There are a few dishes as simple and as universal as fried potatoes – but done in different ways in different parts of the world.
Loochi (deep fried puffed bread) Aloo Bhaja and Dal (soupy lentil) Aloo Bhaja are a quintessential Bengali dishes. While Aloo Bhaja simply means “fried potatoes”(Aloo=Potato, Bhaja=Fried), traditionally it holds a more deeper meaning – it is a big part of the cuisine and culture. Paired with Loochi, the fried potatoes usually makes a luxurious weekend breakfast, or the two together often make their way to the lunch boxes, saved for special occasions and also to make something quick and delicious for guests . I have sweet memories of my ma serving coin sized Loochi with shoe string fried potatoes when I would invite an entire neighborhood of friends to celebrate my doll’s birthday or even for a doll wedding. Paired with rice and dal, it makes a more humble side dish. There are “aloo bhaja” which are twins of french fries or some which looks and tastes like the shoe strings; the others are cubed or sliced, coated or plain, stir fried or deep fried.
But this one is a little different. The first time I had this was in a friend’s home and I got quite addicted to these; crusted and crispy on the outside and melt in the mouth inside, these can soon be your worst enemy for you would not be able to stop. I found more uses for these fries than just a side dish. A little spiced up, they make fantastic appetizers. Over the years I have found ways to cook them in a skillet rather than deep frying them and yet getting the same crispy outside – a small effort to make it a tiny bit healthy if that makes anyone feel better.

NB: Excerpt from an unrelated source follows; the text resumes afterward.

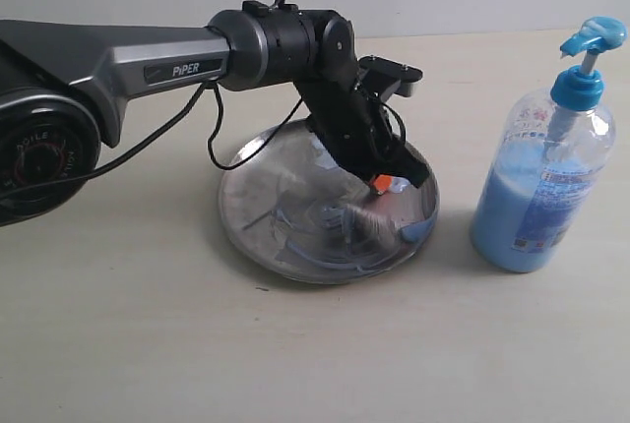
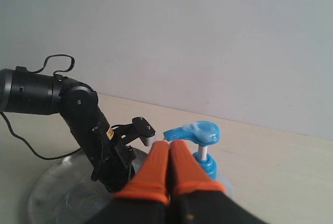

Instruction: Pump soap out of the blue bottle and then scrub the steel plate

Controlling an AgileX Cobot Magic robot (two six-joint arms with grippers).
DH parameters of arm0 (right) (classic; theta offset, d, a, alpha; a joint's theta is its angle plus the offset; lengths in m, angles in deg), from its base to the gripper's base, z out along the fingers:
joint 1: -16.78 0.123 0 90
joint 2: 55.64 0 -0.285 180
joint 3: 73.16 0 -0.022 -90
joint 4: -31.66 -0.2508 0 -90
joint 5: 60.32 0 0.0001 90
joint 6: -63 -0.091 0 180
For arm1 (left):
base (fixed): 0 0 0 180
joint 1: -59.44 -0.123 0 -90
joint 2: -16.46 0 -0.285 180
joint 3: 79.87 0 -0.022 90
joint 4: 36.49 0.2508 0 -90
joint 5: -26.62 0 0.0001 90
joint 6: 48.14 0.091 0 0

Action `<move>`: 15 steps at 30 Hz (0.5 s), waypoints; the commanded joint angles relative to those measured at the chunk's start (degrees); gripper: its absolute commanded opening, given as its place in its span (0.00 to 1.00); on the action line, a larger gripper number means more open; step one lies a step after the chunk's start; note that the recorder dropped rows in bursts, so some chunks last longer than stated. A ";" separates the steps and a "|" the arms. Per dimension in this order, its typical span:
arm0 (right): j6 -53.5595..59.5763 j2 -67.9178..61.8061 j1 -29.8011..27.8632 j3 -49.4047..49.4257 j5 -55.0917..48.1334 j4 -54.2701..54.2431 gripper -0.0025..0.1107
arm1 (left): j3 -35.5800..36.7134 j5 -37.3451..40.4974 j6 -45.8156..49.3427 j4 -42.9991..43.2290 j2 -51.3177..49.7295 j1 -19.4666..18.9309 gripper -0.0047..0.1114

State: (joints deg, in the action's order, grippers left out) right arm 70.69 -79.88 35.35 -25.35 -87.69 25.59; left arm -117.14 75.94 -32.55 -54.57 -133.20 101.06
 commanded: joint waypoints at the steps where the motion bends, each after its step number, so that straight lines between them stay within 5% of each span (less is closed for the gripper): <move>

Poppy Seed and Chickpea Crusted Potatoes
- 4 medium potatoes
- 4 tablespoons chickpea flour/besan/bengal gram flour
- 2 tablespoons white poppy seeds + 1 tablespoon white poppy seeds
- 1 teaspoon turmeric
- sea salt
- 2 teaspoons red chili powder/cayenne pepper, or more or less as per your taste
- 2 tablespoons oil
- freshly ground black pepper
Make sure you use a thick and heavy bottomed pan for this. Since this dish is supposed to be deep fried and I have pan fried them to get the same crispy texture, they need to cook well and not stick to the pan. I use my cast iron pan.
Combine the chickpea flour, 2 tablespoons poppy seeds, turmeric, chili/cayenne powder and salt in a bowl and set aside.
Optional step: If you think the kind of potatoes you are using will take too long to cook, plunge the diced potatoes in boiling water and cook only for a couple of minutes; drain and proceed with the coating and cooking them in skillet.
Peel and cube the potatoes. Wash and drain them, but do not dry them off completely. (no additional water is used to the flour to make a batter; the flour will have to stick to the potatoes). Place the washed potatoes in a large bowl and add the above combination of the chickpea flour and the spices few spoons at at time to the cubed potatoes while tossing them so that the flour coats the cubed potatoes. Sprinkle the 1 tablespoon of poppy seeds on the cubed potatoes and toss again.
Heat oil in a thick bottomed skillet (cast iron works the best for me). Spoon over the flour coated potatoes in a single layer in the pan.
Cook at medium heat till the potatoes are brown on the bottom side and can easily be flipped over. Do not forcefully flip them. When the flour is cooked and brown, they will easily come off the skillet. Cook all sides of the potatoes till they are brown and the potatoes are cooked through.
Sprinkle some sea salt and freshly ground black pepper.
Serve hot as a snack or side dish.
Finally I made it to the ongoing Fall Fest; Root Veggies this time.